The vision statement sounds familiar on purpose
“Xbox will be where the world plays and creates,” Sharma and Booty wrote. “We will build a global platform that connects players and creators everywhere. Console is at the foundation, delivering a premium experience, and cloud brings that experience to any device.”
The letter promises players will be able to carry their games, progress, friends and identity across console, PC, mobile and cloud. Xbox will be “affordable, personal, and open,” with more flexible pricing, openness to all creators from solo developers to major studios, and tools to help them reach a global audience.
Experience and services get their own overhaul
On the experience side, the plan includes making Xbox the best platform for developers and creators, redesigning content discovery, personalization and social features to better connect the community, and turning Xbox into a place where developers want to build.
For services, Sharma committed to strengthening Xbox Game Pass with clearer differentiation and a sustainable economic model, returning the business to stable growth with strict cost management, and improving cloud gaming to feel fast, reliable and “native” on TVs and lower-cost devices.

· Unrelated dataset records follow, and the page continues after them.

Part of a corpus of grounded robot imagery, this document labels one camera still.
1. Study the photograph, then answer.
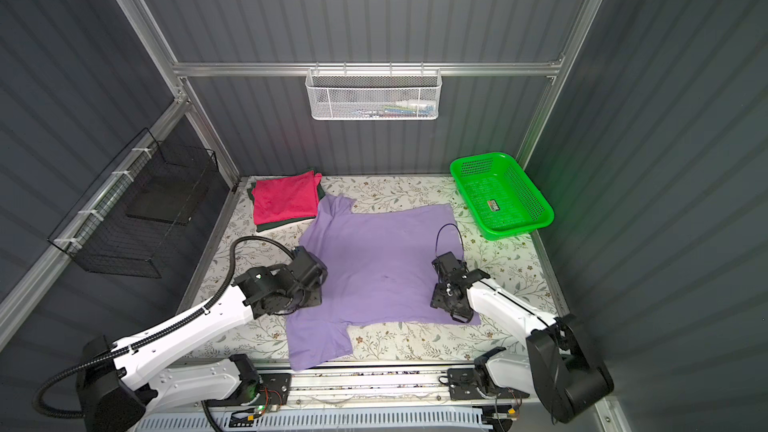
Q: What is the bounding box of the purple t shirt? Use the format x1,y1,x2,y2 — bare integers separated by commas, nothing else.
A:
286,195,463,371

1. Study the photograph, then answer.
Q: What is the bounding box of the green plastic basket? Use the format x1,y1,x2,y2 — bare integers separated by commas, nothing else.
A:
450,152,555,241

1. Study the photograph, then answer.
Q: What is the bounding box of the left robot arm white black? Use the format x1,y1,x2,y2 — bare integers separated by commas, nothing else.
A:
76,247,327,431

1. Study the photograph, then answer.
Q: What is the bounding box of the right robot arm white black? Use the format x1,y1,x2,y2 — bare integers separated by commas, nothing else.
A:
431,252,615,423

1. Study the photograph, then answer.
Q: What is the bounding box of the floral table cloth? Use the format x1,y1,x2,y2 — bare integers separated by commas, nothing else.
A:
181,175,559,364

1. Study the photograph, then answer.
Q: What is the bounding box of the folded magenta t shirt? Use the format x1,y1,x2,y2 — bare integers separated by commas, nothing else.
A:
251,170,324,226

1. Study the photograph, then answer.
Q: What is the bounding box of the white vented panel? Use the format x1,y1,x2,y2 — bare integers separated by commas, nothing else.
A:
134,406,493,432

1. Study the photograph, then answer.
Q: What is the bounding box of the white spray bottle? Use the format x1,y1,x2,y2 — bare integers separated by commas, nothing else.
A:
395,99,437,114

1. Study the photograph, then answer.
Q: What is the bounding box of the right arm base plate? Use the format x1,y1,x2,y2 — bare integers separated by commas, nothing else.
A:
438,368,530,401

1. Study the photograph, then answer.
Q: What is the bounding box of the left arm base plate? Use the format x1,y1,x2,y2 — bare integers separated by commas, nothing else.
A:
240,373,292,409

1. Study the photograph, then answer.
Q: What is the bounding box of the black wire basket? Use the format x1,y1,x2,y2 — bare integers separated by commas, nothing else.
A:
48,133,219,279

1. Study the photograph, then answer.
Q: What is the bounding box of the white wire mesh basket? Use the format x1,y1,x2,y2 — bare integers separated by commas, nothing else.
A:
305,69,443,121

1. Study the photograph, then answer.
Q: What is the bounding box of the black corrugated cable conduit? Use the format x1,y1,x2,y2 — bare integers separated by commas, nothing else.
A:
32,235,298,432

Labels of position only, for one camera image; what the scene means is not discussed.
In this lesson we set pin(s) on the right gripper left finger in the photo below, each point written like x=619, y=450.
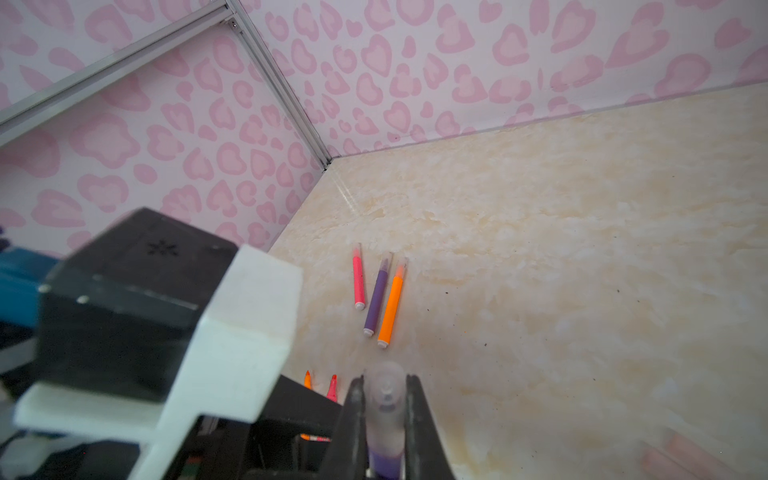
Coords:
x=347, y=457

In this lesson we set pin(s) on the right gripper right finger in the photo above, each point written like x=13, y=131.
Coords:
x=425, y=457

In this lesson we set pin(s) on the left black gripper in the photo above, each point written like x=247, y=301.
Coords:
x=270, y=438

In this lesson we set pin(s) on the purple highlighter pen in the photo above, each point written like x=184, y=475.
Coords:
x=387, y=467
x=376, y=300

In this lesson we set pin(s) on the pink highlighter pen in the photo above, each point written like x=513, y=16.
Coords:
x=358, y=278
x=331, y=395

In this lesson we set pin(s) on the clear cap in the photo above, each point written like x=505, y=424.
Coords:
x=385, y=395

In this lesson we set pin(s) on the orange highlighter pen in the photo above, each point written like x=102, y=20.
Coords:
x=307, y=382
x=390, y=313

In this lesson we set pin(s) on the translucent pen cap on table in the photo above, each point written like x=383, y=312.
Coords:
x=681, y=458

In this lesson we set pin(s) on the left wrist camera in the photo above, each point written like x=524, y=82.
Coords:
x=153, y=324

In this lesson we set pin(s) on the diagonal aluminium frame bar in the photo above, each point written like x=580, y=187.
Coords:
x=42, y=106

What this means in practice
The memo covers 25 years of Xbox history and frames the brand as one “built by people willing to try things that others wouldn’t.” It references the original Xbox in 2001, Xbox Live in 2002, and the evolution through friends lists, achievements and cross-device play to a platform that now reaches over 500 million players worldwide.
But the tone isn’t celebratory. It reads like a company that knows it’s lost ground and is trying to articulate a way back. Renaming the division is the easy part. Delivering on a five-year content slate, making Project Helix land, fixing Game Pass economics and reclaiming an identity that players trust requires execution that no memo can guarantee.